Many new changes have come to my life - and if I ever get a moment to reflect back on this year, I think that that will be its theme. And more changes are on the horizon. In just about a week's time, I will be moving out to try living on my own and having my own place. It's very scary in a lot of ways but also really exciting.
Piling on top of my fears, is my fear for job security as my company continues to lay off more people, reduce salaries, and change the way that people are paid. I had thought that we had reached the bottom a while ago, but I was wrong. Each day is a new battle. My new favorite quote is "No rest for the weary". And yet, I still remain hopeful and optimistic about our survival. I don't know what it is about me, but I have this penchant to believe in the unbelievable and have a faith in the impossible - because I don't see it as impossible.
Yet though I believe in the impossible, I am beyond stressed, so much so that I have been having serious jaw pain issues - and ironically what I need to do is not stress about being stressed.
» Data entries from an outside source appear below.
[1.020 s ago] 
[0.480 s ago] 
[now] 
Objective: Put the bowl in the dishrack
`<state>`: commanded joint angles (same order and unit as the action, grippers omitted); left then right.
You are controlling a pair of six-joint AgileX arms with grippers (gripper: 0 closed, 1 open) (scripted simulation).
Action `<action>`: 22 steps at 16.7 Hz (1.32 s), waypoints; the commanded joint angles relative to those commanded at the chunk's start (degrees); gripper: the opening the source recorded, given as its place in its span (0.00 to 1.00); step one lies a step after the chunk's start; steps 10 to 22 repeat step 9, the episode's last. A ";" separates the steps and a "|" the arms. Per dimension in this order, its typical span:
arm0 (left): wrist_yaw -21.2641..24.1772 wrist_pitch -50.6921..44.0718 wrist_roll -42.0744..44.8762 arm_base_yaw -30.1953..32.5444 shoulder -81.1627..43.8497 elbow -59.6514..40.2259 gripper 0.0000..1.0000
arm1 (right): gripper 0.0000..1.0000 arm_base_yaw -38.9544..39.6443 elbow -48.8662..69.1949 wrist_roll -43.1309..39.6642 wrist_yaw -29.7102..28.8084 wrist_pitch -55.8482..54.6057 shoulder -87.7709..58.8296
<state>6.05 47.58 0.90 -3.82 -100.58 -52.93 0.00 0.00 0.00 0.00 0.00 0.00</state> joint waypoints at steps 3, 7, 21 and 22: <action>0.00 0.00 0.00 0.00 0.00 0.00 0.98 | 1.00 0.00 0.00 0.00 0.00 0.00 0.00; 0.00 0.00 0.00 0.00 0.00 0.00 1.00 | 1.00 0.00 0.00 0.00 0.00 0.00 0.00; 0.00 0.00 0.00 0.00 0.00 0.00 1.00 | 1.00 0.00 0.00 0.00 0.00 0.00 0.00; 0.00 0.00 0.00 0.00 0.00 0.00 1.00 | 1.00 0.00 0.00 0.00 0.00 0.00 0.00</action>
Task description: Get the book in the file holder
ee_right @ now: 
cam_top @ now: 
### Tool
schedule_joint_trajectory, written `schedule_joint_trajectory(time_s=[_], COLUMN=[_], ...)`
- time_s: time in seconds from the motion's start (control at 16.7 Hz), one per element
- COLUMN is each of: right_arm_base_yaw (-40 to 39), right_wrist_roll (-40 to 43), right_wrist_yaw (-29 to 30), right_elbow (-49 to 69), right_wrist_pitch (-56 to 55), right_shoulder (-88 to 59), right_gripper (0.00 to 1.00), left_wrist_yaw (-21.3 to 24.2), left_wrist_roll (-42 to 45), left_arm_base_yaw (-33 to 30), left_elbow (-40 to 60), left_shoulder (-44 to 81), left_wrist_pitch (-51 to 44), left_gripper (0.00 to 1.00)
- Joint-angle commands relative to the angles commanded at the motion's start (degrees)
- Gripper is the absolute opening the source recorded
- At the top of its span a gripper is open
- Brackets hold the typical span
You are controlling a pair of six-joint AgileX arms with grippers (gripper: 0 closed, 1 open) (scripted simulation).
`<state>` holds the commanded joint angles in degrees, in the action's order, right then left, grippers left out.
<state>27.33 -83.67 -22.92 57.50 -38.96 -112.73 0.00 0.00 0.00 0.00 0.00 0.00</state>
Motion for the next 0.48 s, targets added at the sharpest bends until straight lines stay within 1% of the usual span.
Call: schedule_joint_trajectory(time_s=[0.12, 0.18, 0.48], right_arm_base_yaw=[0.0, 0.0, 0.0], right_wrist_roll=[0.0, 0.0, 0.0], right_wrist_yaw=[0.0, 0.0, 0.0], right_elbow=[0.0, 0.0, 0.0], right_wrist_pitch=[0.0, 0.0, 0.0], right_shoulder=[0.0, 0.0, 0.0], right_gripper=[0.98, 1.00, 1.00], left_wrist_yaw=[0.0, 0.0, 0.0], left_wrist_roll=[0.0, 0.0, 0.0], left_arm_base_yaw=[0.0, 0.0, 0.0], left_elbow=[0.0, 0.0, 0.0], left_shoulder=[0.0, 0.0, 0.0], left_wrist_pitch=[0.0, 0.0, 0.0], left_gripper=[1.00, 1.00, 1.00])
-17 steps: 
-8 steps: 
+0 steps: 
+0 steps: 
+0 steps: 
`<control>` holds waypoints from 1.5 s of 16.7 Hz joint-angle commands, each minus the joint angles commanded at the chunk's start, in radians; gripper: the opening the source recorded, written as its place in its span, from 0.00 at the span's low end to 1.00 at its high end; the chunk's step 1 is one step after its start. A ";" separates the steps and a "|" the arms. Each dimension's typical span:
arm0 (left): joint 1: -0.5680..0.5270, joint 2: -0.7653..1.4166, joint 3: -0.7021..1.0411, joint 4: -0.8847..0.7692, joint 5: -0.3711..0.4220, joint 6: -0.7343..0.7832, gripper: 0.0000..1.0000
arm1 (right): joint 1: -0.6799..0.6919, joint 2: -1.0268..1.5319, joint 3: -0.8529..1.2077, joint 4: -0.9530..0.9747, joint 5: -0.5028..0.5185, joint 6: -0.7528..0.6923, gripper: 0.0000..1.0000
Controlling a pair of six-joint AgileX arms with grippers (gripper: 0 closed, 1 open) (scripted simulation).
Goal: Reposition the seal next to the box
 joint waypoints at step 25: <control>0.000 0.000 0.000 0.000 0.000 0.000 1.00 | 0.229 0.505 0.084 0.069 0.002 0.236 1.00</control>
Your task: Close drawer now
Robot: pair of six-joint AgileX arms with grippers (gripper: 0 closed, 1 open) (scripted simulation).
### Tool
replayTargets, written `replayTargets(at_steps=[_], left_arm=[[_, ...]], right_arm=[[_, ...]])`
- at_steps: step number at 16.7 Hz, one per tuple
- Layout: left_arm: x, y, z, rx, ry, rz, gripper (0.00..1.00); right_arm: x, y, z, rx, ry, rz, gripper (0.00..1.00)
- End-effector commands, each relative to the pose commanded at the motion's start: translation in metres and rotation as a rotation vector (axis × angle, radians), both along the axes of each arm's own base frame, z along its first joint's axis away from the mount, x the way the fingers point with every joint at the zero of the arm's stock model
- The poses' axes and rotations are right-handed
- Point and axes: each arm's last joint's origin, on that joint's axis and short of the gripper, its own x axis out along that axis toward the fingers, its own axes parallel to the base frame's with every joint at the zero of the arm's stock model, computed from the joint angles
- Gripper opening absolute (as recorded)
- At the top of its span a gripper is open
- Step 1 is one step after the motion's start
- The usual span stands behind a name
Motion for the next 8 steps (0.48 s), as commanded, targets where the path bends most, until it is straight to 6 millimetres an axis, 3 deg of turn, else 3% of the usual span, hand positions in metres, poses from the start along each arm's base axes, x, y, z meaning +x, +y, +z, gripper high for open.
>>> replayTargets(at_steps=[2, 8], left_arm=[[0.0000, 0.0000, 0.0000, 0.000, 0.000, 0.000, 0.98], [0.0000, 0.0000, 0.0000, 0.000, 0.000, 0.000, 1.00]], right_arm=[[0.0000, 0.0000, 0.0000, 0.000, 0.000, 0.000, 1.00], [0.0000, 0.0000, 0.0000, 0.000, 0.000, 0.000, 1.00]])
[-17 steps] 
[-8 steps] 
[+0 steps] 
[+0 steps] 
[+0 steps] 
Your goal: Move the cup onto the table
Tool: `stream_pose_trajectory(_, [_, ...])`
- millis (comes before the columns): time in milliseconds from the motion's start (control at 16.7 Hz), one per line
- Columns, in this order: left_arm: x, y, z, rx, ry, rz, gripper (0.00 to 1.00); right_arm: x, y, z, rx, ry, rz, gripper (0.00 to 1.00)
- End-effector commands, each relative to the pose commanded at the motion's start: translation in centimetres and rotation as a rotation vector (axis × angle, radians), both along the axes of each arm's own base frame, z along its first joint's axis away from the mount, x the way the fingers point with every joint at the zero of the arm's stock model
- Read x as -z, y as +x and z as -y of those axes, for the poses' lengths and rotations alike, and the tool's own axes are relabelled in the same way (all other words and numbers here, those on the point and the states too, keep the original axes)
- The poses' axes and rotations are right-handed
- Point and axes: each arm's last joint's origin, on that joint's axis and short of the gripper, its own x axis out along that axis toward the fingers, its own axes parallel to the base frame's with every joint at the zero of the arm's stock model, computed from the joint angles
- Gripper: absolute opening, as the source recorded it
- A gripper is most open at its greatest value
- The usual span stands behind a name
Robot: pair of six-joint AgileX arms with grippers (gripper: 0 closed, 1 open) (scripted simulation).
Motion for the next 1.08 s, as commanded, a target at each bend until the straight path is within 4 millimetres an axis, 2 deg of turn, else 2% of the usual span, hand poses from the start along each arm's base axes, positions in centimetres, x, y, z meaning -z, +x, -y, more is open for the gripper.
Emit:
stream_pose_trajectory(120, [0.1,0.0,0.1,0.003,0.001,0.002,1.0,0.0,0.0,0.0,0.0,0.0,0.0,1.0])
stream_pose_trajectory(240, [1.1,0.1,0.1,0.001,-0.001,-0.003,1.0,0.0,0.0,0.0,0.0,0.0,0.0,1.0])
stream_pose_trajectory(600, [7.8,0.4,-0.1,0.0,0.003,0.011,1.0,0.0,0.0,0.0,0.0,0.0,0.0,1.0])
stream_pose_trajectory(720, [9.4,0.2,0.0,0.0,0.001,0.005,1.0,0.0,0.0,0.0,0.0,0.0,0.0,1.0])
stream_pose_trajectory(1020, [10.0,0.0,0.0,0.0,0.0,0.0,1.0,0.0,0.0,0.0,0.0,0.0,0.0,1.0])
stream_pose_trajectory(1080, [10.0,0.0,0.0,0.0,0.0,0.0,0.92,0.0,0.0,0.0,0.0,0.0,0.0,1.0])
I'm falling apart physically - my ankles are spazzing out, my jaw is locked, my back is one massive knot. But again, no rest for the weary.
And yet - Yet I am still attempting to see beauty and light in the midst of all this darkness - of the world, of the economy, of the future. I am so thankful for the holiday season - it redeems winter for me and allows me to see beauty in the bleakness of the cold and death that surrounds me.
That is all for now - I will try to get some more posts up later on about my thoughts on Baz Luhrman's Australia, lessons learned from the precious movie Pollyana, fashion travesties, and a few other musings that I have been kicking around lately.